The University of Pittsburgh Is Using Taxpayer Dollars to Conduct Cruel and Unnecessary Animal Experiments
Alternatives to Animal Testing, Experimentation and Dissection - An Animal Rights Article from


Emily Trunnell,
September 2017

The university has received over $1.4 million in federal funding for experiments that won't ultimately help humans. An eyewitness investigation has found that the University of Pittsburgh is using taxpayer dollars to conduct cruel tests on mice, in which the animals suffer long and painful deaths—even after a landmark study published in the journal Proceedings of the National Academy of Sciences concluded that such tests would not ultimately benefit sick humans.

caged mouse
Photo Credit: Steven Maltby/Shutterstock

Here's a thought experiment: You sit on an oversight committee at a respected university. A faculty member wants approval for experiments that he'd like to conduct. He explains that the animals in these taxpayer-funded studies will suffer a degree of pain that is considered extreme even by animal experimentation standards. You then find out that the results will not be applicable to human health. In other words, sick people won't be helped by them.

Logically, at that point, you would get out your “Rejected” stamp.

But when confronted with this very same situation, the University of Pittsburgh gave the go-ahead.

So a Pitt researcher is now puncturing the intestines of mice so that fecal matter leaks into their bodies, producing a condition known as sepsis—a serious reaction to severe infection. Documents obtained by PETA reveal that the experimenter will use 860 mice over a three-year period and suggest that the mice may not receive adequate post-operative pain relief. As they slowly die, these mice will experience acute pain, fever, chills, and difficulty breathing.

We’re paying for this cruelty. The National Institute of General Medical Sciences is giving the experimenter over $1.4 million in taxpayer dollars for this project.

Each year, there are more than 1 million new cases of sepsis in the U.S.

Up to half of those patients will not live. Better treatments are needed, but no one is going to find them by experimenting on mice.

In 2013, a landmark study published in the journal Proceedings of the National Academy of Sciences concluded that the results of sepsis experiments on mice can't be applied to humans because the genetic responses of mice to sepsis were "close to random in matching their human counterparts." Close to random.

The study, which took a decade to complete and involved dozens of researchers, was so noteworthy that Francis Collins, the director of the National Institutes of Health, wrote an article about it. He lamented the "150 drugs that successfully treated this condition in mice" that "later failed in human clinical trials—a heartbreaking loss of decades of research and billions of dollars," adding, "No wonder drugs designed for the mice failed in humans: they were, in fact, treating different conditions!"

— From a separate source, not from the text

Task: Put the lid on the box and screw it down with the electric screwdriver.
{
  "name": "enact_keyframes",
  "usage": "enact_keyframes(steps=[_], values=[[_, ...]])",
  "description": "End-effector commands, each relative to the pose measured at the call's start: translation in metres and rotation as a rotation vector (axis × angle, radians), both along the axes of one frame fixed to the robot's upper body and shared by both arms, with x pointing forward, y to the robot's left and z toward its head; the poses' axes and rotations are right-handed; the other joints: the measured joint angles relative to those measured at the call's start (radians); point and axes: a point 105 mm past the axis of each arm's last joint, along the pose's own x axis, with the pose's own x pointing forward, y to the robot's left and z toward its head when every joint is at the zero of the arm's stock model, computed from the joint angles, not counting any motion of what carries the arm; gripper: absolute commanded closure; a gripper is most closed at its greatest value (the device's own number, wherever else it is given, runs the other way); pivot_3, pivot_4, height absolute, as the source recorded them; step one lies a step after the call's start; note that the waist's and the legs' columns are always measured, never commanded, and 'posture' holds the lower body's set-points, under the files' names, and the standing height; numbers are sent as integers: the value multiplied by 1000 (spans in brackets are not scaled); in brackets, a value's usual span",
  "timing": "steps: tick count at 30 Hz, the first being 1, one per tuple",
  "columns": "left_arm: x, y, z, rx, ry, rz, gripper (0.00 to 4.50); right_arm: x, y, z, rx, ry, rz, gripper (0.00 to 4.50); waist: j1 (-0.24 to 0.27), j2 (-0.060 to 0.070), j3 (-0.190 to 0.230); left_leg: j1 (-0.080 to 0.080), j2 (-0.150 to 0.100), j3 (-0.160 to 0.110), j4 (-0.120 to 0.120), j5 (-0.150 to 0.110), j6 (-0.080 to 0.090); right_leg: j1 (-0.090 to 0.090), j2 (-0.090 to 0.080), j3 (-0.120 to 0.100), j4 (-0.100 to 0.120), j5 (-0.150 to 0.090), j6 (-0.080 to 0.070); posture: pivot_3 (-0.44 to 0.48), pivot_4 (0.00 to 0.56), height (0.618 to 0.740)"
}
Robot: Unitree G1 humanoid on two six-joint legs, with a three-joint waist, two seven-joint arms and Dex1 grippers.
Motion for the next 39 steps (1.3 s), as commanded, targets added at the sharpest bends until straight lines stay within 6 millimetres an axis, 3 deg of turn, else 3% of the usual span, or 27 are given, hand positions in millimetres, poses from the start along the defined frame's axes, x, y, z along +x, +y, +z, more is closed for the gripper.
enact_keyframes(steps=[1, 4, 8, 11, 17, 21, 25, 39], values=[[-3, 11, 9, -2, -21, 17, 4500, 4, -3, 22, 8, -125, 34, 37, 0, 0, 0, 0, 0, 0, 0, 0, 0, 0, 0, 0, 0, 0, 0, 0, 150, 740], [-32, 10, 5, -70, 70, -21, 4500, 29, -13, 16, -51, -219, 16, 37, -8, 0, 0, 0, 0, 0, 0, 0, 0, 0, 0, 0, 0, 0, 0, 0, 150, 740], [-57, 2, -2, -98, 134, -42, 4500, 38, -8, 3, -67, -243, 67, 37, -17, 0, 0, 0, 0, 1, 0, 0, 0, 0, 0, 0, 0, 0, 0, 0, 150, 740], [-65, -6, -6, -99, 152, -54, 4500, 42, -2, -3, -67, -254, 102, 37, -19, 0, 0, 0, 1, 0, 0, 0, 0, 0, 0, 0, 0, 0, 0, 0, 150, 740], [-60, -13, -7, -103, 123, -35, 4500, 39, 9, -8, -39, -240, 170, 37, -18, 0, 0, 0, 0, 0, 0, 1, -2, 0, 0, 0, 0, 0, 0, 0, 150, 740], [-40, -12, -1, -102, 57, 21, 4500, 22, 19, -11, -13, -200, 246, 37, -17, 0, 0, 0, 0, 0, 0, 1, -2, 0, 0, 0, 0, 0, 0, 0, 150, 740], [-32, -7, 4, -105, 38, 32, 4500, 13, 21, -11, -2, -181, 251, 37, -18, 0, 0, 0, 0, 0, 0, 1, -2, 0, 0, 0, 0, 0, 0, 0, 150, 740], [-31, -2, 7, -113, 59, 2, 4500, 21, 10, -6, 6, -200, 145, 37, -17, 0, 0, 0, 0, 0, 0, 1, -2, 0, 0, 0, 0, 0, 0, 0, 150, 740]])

That's why Pitt's sepsis experiments are pointless. Here's why they're cruel: A PETA eyewitness investigation found that the septic mice were left to languish in agony, eventually becoming so sick that they were unable to move. One veterinarian who worked in this laboratory observed that they were "falling over dead."

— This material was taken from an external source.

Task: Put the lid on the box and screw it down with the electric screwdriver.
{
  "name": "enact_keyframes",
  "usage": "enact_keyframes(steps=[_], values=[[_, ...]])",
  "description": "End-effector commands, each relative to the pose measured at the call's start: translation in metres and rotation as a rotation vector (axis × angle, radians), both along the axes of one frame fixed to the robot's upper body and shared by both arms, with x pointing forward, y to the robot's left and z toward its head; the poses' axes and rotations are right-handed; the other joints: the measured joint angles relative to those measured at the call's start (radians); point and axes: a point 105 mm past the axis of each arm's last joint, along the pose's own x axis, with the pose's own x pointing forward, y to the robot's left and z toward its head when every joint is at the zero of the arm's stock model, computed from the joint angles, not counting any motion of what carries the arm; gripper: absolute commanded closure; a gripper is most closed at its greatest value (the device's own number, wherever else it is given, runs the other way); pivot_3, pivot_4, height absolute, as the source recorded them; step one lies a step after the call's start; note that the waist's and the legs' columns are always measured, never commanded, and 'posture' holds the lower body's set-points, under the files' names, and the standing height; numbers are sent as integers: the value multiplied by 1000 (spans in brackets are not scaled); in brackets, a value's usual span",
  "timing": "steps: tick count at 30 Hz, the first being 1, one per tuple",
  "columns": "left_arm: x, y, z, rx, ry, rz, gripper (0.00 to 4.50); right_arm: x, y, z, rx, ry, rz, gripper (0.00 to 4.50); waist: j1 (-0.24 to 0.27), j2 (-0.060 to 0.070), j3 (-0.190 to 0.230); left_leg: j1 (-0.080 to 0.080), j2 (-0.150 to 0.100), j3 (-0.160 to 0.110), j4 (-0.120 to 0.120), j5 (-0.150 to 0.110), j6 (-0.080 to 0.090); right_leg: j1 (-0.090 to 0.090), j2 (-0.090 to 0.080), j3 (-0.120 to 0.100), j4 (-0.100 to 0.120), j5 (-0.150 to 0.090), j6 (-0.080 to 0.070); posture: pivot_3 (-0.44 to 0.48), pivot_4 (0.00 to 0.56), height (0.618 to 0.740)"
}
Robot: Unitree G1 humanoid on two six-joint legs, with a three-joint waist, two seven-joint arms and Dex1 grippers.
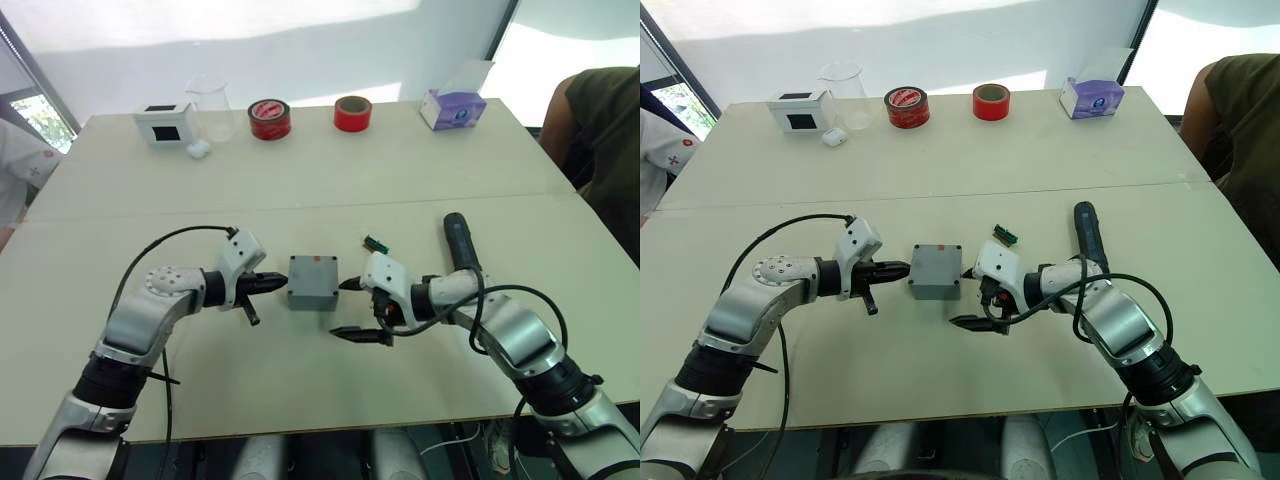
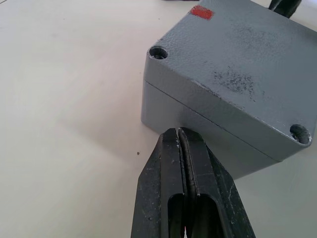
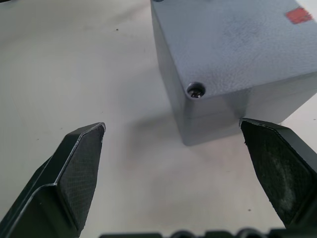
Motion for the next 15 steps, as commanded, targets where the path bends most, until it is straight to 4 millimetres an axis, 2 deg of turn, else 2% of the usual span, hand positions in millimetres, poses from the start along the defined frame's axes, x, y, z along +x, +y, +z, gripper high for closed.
enact_keyframes(steps=[1, 4, 8, 12, 15], values=[[-3, 2, 16, -17, -40, -41, 4500, 4, -6, 21, 44, -59, -27, 37, 0, 0, 0, 0, 0, 0, 0, 0, 0, 0, 0, 0, 0, 0, 0, 0, 150, 740], [-8, 14, 27, -7, -46, -49, 4500, 10, -32, 45, 112, -62, -109, 37, 0, 0, 0, 0, 0, 0, 0, 0, 0, 0, 0, 0, 0, 0, 0, 0, 150, 740], [-6, 21, 56, -87, -75, -41, 4500, 26, -58, 65, 223, -94, -237, 37, 0, 0, 0, 0, 0, 0, 0, -1, 1, 0, 0, 0, 0, 0, 0, 0, 150, 740], [-9, 18, 72, -129, -83, -70, 4500, 43, -72, 61, 255, -109, -323, 37, -2, -1, 0, 0, 0, 0, 0, -1, 1, 1, 0, 0, 0, 0, 0, 0, 150, 740], [-16, 5, 84, -140, -88, -134, 4500, 72, -82, 45, 251, -127, -410, 37, -4, -1, 0, 0, 0, 0, 0, 0, 0, 0, 0, 0, 0, 0, 0, 0, 150, 740]])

Pitt's Institutional Animal Care and Use Committee (IACUC)—the federally mandated oversight body charged with stopping fiascos like this one before they start—approved these experiments. Its members failed the public by green-lighting experiments that are costing taxpayers and aren't going to help anyone. They've also failed the animals in the experiments who suffer needlessly. The IACUC hasn't even managed to ensure that Pitt experimenters adhere to protocols stipulating when an animal must be euthanized in order to avoid "unnecessary" suffering.

The authors of the 2013 sepsis study had a recommendation for researchers: Step away from the mice and instead focus on human-relevant methods of sepsis research.

There may have already been a breakthrough on that front.

A few physicians have recently had impressive results by treating sepsis patients with intravenous vitamin C, although more studies are needed to confirm the efficacy of this therapy.

Good thing this wasn't first tried in mice. Mice, unlike humans, make their own vitamin C, and giving them more doesn't significantly change their circulating levels. So vitamin C would likely have had no beneficial effect on them.

The treatment would have been dismissed as ineffective—a mistaken conclusion, just like in the case of those 150 drugs that were deemed a success because they did work in mice but then failed to help human sepsis patients.

It's time for Pitt and other laboratories to take that advice about leaving the mice in peace and instead adopting animal-free methods of research that hold out real hope for patients.